Across the whole listing, filter for the string "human" and copy every line that has it.

━━━ Task inputs

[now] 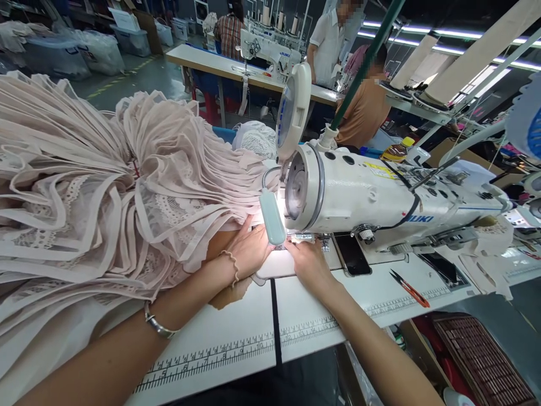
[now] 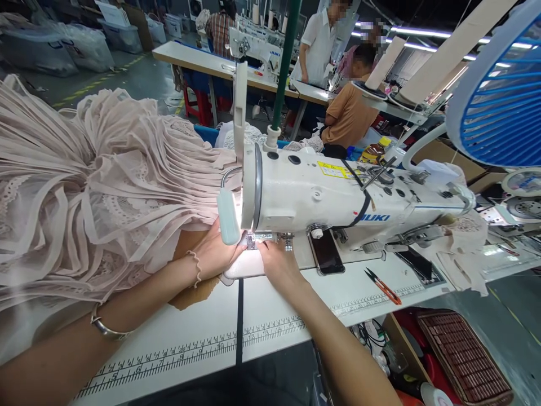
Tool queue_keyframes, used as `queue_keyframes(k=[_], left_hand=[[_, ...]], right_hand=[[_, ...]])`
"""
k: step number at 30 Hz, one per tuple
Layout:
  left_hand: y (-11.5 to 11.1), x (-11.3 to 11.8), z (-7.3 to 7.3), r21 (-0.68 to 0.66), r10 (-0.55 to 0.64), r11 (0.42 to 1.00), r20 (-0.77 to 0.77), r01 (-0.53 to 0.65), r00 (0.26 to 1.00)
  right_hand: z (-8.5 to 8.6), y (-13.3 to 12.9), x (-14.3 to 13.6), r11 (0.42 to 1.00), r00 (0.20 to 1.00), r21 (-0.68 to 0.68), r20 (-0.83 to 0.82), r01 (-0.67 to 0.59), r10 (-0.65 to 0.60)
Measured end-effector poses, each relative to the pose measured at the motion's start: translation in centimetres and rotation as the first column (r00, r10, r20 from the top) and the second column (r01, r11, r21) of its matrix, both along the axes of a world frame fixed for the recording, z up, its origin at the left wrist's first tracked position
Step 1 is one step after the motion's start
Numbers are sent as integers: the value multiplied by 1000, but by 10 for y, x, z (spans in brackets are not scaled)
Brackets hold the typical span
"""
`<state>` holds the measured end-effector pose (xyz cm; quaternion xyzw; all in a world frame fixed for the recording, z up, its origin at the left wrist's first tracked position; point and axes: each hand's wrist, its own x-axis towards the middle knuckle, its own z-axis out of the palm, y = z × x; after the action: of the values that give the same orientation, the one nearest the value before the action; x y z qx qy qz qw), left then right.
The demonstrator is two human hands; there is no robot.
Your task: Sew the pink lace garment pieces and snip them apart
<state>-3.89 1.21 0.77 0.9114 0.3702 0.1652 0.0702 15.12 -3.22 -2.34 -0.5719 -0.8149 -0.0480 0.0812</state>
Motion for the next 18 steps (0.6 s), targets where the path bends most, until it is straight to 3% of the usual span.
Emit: queue_keyframes(k=[8,18], left_hand=[[0,0,-1,-2,9,1000,8,-9,1000],[0,1,-1,8,19,1000,-8,-19,1000]], right_hand=[[3,-1,-7,1000,998,24,67,8,-9],[16,-4,-12,991,993,-115,99,74,-62]])
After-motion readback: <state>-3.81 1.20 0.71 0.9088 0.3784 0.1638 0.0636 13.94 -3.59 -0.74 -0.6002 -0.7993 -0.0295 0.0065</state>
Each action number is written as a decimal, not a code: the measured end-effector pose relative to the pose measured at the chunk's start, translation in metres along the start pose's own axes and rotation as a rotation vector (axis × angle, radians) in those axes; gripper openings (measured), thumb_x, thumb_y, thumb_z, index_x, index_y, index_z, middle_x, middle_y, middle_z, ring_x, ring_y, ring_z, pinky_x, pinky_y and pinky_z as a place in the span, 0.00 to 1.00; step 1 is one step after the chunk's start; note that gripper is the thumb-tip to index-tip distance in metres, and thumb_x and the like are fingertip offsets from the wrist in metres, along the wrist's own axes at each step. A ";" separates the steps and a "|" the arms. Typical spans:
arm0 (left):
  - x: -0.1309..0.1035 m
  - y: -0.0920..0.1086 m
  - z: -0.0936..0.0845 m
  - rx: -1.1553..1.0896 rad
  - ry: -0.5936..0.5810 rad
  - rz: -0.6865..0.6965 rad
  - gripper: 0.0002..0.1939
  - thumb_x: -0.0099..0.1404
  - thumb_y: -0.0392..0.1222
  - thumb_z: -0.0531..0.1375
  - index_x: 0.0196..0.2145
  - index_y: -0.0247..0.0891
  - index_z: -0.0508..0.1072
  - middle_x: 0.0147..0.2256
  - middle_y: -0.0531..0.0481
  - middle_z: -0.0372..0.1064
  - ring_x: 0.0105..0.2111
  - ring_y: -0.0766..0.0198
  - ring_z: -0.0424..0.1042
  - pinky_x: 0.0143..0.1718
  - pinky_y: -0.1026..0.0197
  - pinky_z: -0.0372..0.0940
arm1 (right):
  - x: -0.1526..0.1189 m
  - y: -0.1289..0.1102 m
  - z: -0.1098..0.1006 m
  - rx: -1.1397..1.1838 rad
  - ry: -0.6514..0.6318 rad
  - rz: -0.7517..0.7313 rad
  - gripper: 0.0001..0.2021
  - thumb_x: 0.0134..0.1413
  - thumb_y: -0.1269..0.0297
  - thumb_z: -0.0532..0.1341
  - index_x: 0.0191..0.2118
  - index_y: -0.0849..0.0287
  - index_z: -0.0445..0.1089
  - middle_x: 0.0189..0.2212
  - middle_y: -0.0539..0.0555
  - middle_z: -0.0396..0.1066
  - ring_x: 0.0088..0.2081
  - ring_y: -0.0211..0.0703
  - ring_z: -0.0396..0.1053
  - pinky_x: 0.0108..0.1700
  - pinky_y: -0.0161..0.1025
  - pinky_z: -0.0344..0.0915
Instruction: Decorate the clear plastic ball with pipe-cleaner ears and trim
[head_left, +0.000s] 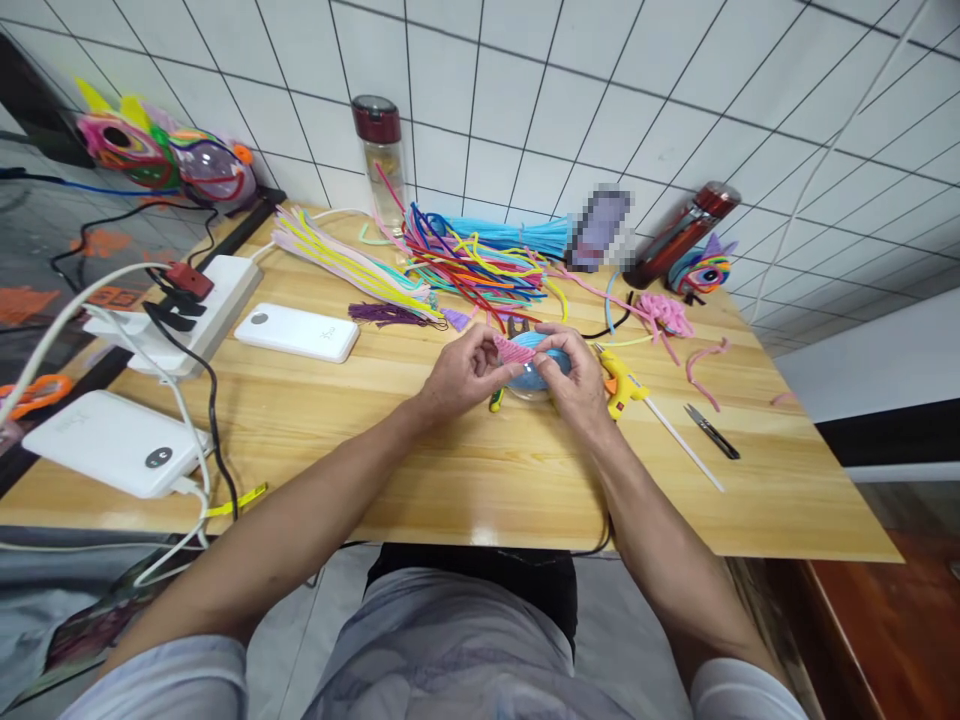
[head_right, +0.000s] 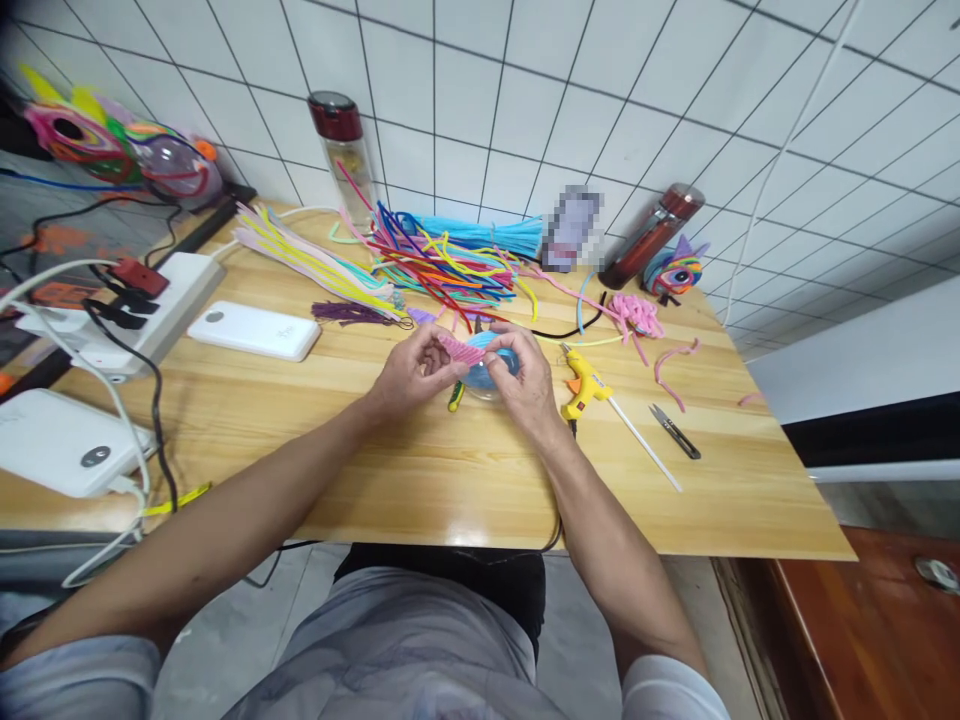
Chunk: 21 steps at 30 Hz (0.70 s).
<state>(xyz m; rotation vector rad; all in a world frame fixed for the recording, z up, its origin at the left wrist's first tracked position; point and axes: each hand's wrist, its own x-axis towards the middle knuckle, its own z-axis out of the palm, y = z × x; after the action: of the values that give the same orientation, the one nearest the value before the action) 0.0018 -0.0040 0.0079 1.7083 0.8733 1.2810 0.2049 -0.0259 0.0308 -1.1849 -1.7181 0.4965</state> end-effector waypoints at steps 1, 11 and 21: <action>0.000 0.002 -0.001 -0.040 0.064 0.017 0.18 0.63 0.51 0.70 0.41 0.41 0.69 0.27 0.59 0.62 0.25 0.69 0.61 0.26 0.65 0.57 | 0.000 0.000 0.000 0.007 0.001 -0.002 0.04 0.62 0.61 0.65 0.40 0.52 0.75 0.55 0.56 0.78 0.58 0.53 0.74 0.63 0.53 0.68; 0.015 0.002 -0.026 -0.267 0.341 0.019 0.05 0.63 0.42 0.58 0.30 0.40 0.67 0.26 0.55 0.65 0.20 0.71 0.56 0.23 0.64 0.52 | -0.001 -0.004 0.002 0.022 0.077 -0.042 0.15 0.66 0.52 0.64 0.52 0.53 0.73 0.55 0.59 0.78 0.59 0.54 0.74 0.63 0.54 0.69; 0.034 0.006 -0.029 -0.362 0.290 -0.070 0.19 0.68 0.57 0.60 0.29 0.42 0.59 0.22 0.61 0.58 0.15 0.74 0.53 0.17 0.68 0.49 | 0.000 -0.039 -0.024 -0.036 0.151 -0.154 0.11 0.67 0.56 0.64 0.51 0.53 0.75 0.52 0.58 0.80 0.58 0.55 0.76 0.63 0.55 0.69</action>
<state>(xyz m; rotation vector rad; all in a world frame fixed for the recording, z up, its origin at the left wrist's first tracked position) -0.0174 0.0292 0.0316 1.2197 0.7967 1.5560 0.2065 -0.0473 0.0708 -1.0769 -1.6782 0.2763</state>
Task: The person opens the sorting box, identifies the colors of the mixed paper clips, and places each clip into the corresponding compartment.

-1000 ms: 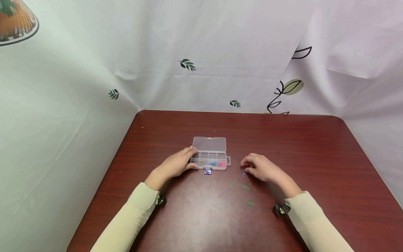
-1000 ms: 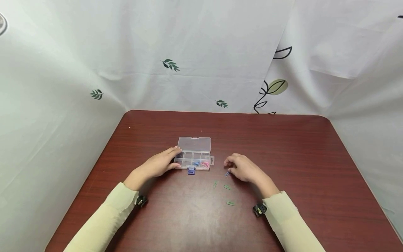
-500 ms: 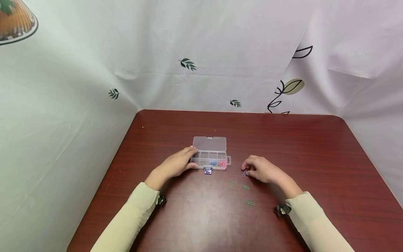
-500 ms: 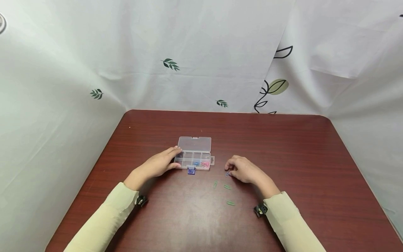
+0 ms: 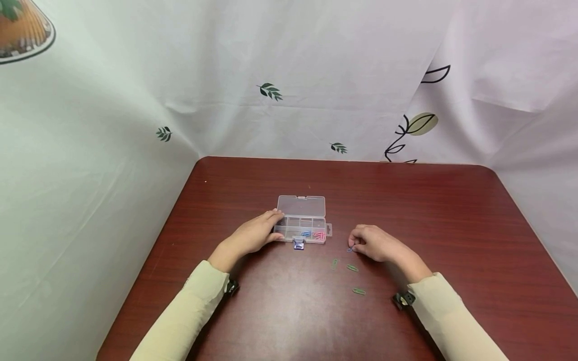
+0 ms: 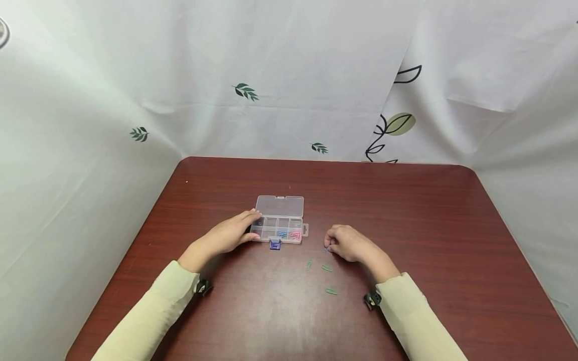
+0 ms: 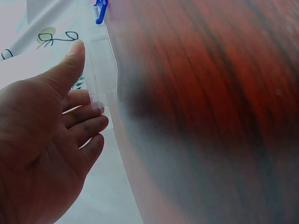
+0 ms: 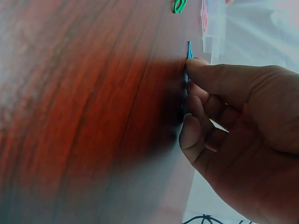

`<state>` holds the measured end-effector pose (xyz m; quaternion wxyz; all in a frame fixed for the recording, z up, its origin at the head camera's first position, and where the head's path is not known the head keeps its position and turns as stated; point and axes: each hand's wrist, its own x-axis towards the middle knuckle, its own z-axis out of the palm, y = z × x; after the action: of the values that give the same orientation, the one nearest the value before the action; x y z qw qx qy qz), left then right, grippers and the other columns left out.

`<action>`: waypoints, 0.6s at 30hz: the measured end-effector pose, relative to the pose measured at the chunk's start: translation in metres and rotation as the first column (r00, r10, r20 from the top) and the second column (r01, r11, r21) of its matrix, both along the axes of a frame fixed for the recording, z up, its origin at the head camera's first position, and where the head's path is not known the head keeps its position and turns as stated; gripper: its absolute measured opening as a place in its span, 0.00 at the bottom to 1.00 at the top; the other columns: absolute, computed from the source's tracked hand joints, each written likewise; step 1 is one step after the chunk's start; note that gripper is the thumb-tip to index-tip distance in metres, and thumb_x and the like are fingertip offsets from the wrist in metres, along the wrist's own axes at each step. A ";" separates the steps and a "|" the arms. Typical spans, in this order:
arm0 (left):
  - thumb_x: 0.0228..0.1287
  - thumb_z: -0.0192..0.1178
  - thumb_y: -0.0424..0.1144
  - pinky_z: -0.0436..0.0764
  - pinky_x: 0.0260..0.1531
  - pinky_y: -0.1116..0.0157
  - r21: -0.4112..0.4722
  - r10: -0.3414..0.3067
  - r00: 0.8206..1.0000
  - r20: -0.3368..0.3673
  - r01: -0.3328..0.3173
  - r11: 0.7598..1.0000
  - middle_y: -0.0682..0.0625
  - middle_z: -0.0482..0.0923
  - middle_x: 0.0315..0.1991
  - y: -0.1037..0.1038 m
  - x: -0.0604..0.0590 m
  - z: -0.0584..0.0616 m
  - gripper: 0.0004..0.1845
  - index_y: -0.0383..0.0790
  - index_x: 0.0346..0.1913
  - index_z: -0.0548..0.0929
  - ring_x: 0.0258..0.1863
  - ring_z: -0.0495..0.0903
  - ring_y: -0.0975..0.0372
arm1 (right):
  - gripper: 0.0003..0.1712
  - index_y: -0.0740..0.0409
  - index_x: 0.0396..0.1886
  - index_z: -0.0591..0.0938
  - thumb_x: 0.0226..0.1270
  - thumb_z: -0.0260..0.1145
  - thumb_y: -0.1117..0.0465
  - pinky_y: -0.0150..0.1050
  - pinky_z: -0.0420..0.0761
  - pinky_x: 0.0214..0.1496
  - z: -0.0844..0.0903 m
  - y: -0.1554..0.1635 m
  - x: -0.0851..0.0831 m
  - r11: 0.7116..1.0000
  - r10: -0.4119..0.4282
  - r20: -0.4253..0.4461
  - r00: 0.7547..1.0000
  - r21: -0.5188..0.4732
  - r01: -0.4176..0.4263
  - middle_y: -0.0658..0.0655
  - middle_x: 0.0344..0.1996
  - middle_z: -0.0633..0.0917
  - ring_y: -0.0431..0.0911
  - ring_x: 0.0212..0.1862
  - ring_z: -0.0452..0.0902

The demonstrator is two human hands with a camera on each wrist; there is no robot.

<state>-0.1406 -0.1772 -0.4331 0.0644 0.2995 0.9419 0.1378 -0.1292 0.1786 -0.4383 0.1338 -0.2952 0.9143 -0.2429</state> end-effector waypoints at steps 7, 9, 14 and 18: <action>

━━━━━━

Result:
The demonstrator is two human hands; there is no robot.
The demonstrator is two human hands with a camera on each wrist; there is no robot.

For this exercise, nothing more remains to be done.